Use the following steps to refresh your computer.


Press the *Windows (







) key* + *C*, or swipe in from the right edge of the screen to open your Charms.
Click *Search*, then type Recover.
Click *Acer Recovery Management*.
Select *Customized Restore (Retain User Data)*.
Click *Next*.
Select *Refresh*.
Click *Reset*.
Your computer will restart and begin the refresh process.
However windows 8 itself will then require all the updates just as it would from when you bought it, and then of course eventually to 8.1.
Hopefully this will solve the problems that I THINK have been caused by the use of the ASC and indeed the Norton and Comcast security may have been partly to blame.

B. You can give the 8.1 a try despite the failure of the DISM which MAY surprising as it seems not effect the upgrade to 8.1

C. You can buy an external drive, they are not that expensive and come back and we will create the image and then proceed


----------



## DLL91JC (Sep 13, 2015)

What about trying to do a repair of the corrupted files?
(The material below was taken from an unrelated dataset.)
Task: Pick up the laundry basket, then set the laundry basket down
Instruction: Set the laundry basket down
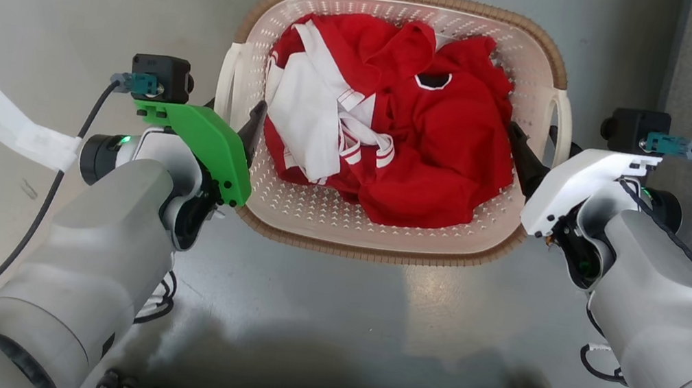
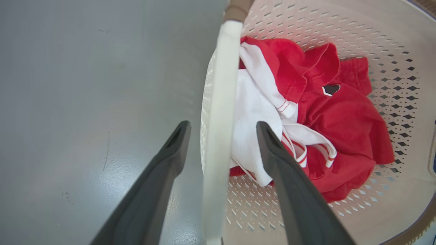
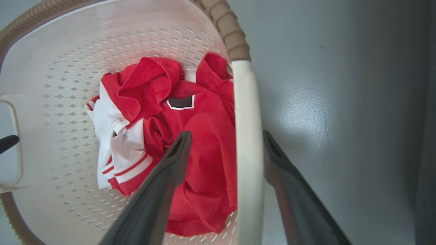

I've seen other DISM commands like:
Dism /Online /Cleanup-Image /ScanHealth
Dism /Online /Cleanup-Image /CheckHealth
Dism /Online /Cleanup-image /StartComponentCleanup
Also sfc /scannow
There may be others. Is it not possible to try a repair?


----------



## Macboatmaster (Jan 15, 2010)

if you wish to try them please do so

scan health - scans the image - windows to see if there is corruption
check health - checks if that corruption if found in scan health is repairable
restore health - includes check health and repairs if it can

cleanup - is just that it deletes superseded - no longer required files from the windows updating process

I DOUBT it will get you get you any further but obviously you will be happier trying it and indeed you should try all you wish, so that YOU are content before you proceed as I have suggested


----------



## DLL91JC (Sep 13, 2015)

Another question. Since my ultimate goal is to move to Windows 10, could I just purchase the full version of 10 and install it? Or is that not possible until I have Windows 8.1?


----------



## Macboatmaster (Jan 15, 2010)

Why ever would you buy it when it is a free upgrade
you have until July 28 - 2016 to upgrade
you can clean install it if you bought it, but you cannot upgrade it until you have 8.1
I do not understand your thinking on this - my advice is to proceed as recommended
But as I have said it is your computer and you must do as you think best


----------



## DLL91JC (Sep 13, 2015)

I was just trying to compare the cost of buying an external drive to buying Windows 10.


----------



## Macboatmaster (Jan 15, 2010)

Well the two are not really comparable
If you wish to always be assured that your data and the whole installation is safe from disaster you always need a full backup
The failure to do this is the mistake made by many people, who then find that they cannot recover from disaster
On most laptops the recovery is simply a partition on the hard drive and if the hard drive fails you are going no further
With a system image on an external drive you can then recover if necessary to a new hard drive.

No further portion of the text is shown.